→ WHAT TO WORK ON: In the lines below, count those containing the word "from" and give the number alone.

DATA PROVIDED: Begin

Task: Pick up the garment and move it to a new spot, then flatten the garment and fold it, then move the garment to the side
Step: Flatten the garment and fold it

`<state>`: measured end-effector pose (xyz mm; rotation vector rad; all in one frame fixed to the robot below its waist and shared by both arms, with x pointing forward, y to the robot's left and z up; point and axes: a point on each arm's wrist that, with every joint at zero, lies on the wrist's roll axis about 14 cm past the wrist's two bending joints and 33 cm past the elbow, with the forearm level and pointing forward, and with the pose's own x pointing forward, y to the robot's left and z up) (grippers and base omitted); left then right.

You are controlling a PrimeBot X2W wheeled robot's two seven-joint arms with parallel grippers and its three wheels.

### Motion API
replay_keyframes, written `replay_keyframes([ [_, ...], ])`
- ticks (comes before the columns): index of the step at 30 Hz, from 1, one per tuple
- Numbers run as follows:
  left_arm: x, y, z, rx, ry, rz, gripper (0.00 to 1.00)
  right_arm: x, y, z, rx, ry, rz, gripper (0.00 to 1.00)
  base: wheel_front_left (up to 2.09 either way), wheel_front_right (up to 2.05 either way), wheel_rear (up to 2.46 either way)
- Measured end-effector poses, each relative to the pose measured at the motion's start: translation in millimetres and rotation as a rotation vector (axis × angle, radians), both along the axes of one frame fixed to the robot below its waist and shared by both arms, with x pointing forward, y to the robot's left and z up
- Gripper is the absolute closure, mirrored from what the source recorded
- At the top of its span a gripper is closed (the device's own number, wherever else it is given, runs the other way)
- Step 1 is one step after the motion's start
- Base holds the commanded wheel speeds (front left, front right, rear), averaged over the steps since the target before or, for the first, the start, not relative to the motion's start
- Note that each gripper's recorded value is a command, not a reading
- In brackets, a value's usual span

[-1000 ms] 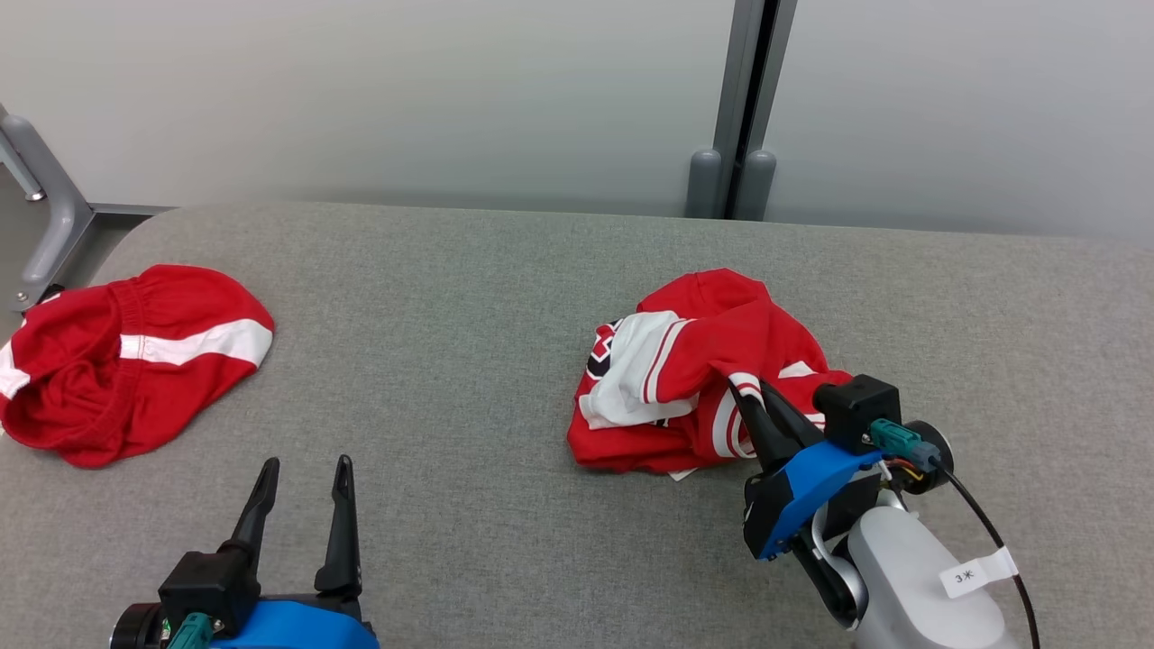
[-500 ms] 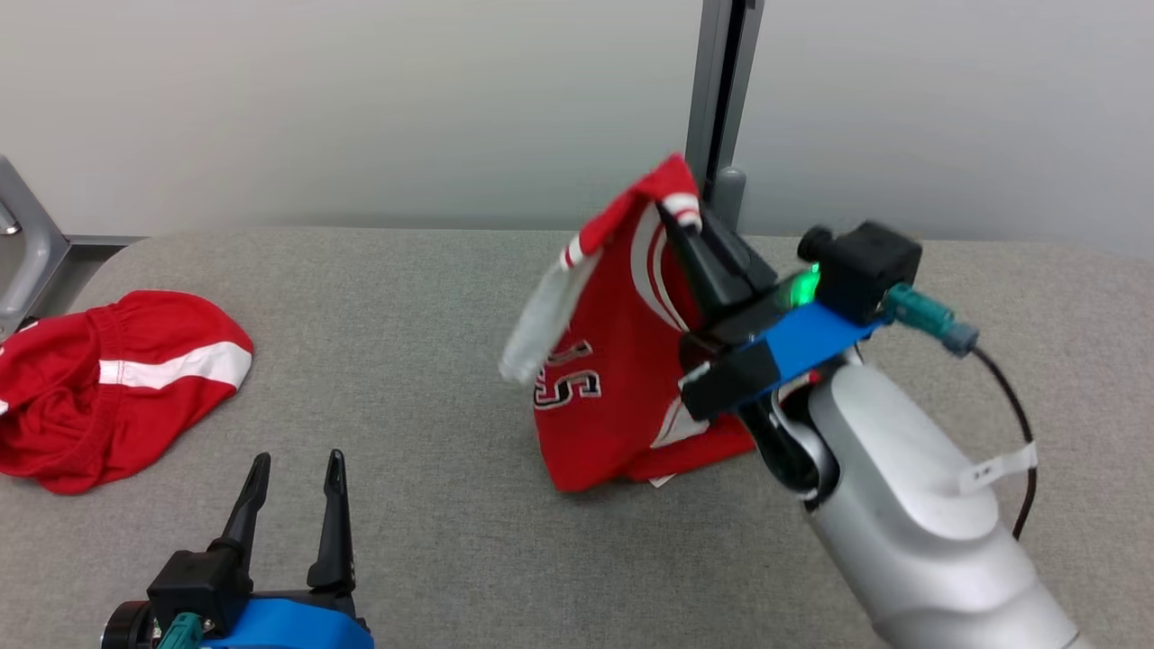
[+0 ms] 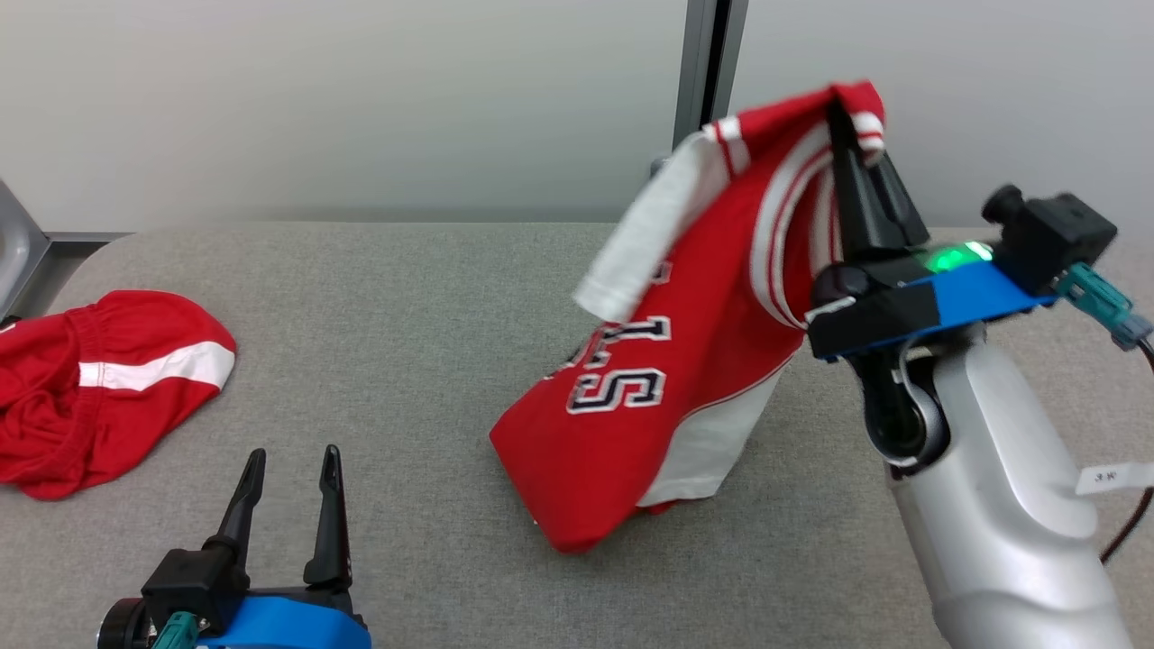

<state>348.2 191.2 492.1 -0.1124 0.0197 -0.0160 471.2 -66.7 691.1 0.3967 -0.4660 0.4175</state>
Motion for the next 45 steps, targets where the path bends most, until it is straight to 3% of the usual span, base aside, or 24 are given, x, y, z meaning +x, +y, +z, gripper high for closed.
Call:
replay_keyframes([
  [6, 3, -5, -2, -0.003, 0.005, -0.014, 0.00, 9, -69, -82, -0.053, 0.208, -0.221, 1.00, 0.00, 0.00, 0.00],
  [10, 4, -7, -3, -0.004, 0.006, -0.019, 0.00, 0, -84, -101, -0.101, 0.241, -0.271, 1.00, 0.00, 0.00, 0.00],
  [16, 4, -9, -2, -0.010, -0.002, -0.027, 0.00, -31, -79, -80, -0.092, 0.154, -0.245, 1.00, 0.00, 0.00, 0.00],
  [25, 8, -14, 0, -0.008, -0.008, -0.046, 0.00, -100, -85, -4, -0.050, -0.050, -0.227, 1.00, 0.00, 0.00, 0.00],
  [28, 9, -17, 0, -0.008, -0.006, -0.054, 0.00, -109, -86, 1, -0.056, -0.049, -0.224, 1.00, 0.00, 0.00, 0.00],
  [33, 10, -21, -5, -0.012, 0.009, -0.066, 0.00, -84, -99, -38, -0.067, 0.106, -0.251, 1.00, 0.00, 0.00, 0.00],
  [39, 18, -22, -5, -0.018, 0.007, -0.070, 0.00, -16, -104, -89, -0.126, 0.283, -0.289, 1.00, 0.00, 0.00, 0.00],
  [45, 18, -7, -6, -0.009, 0.008, -0.032, 0.00, 42, -94, -106, -0.152, 0.318, -0.316, 1.00, 0.00, 0.00, 0.00],
])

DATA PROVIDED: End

→ FINISHED EXERCISE: 2